Exercise aim. The whole listing should be given back without any alteration.

Information provided.

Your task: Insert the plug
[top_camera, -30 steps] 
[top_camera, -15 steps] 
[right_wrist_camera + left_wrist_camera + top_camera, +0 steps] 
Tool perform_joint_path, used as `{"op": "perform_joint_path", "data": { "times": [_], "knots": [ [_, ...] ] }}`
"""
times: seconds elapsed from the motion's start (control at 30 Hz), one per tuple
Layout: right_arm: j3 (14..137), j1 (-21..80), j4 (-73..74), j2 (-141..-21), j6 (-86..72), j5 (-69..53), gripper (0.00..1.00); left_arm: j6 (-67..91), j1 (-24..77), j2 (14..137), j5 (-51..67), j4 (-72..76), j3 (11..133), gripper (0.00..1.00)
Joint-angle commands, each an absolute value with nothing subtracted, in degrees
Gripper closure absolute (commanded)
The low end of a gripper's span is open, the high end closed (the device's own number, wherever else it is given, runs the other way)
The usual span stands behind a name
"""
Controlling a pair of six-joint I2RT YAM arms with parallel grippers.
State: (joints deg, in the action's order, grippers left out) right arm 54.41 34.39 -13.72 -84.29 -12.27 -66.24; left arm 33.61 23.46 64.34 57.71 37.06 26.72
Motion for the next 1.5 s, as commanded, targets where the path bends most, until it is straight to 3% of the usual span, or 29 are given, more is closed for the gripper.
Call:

Output for this exercise.
Your task: Insert the plug
[top_camera, -30 steps] 
[top_camera, -15 steps] 
[right_wrist_camera + left_wrist_camera + top_camera, +0 steps] 
Tool perform_joint_path, used as `{"op": "perform_joint_path", "data": { "times": [_], "knots": [ [_, ...] ] }}`
"""
times: seconds elapsed from the motion's start (control at 30 Hz), one per tuple
Layout: right_arm: j3 (14..137), j1 (-21..80), j4 (-73..74), j2 (-141..-21), j6 (-86..72), j5 (-69..53), gripper (0.00..1.00); left_arm: j6 (-67..91), j1 (-24..77), j2 (14..137), j5 (-51..67), j4 (-72..76), j3 (11..133), gripper (0.00..1.00)
Joint-angle commands, each an absolute value with nothing subtracted, in degrees
Gripper closure absolute (commanded)
The low end of a gripper's span is open, the high end closed (the device's own number, wherever else it is given, runs the other way)
The usual span stands behind a name
"""
Controlling a pair of six-joint I2RT YAM arms with parallel grippers.
State: (joints deg, in the action's order, grippers left out) right arm 54.41 34.39 -13.72 -84.29 -12.27 -66.24; left arm 33.61 23.46 64.34 57.71 37.06 26.72
Motion for the next 1.5 s, as commanded, targets where the path bends most, until it is straight to 3% of the usual span, or 29 are given, more is closed for the gripper.
Call:

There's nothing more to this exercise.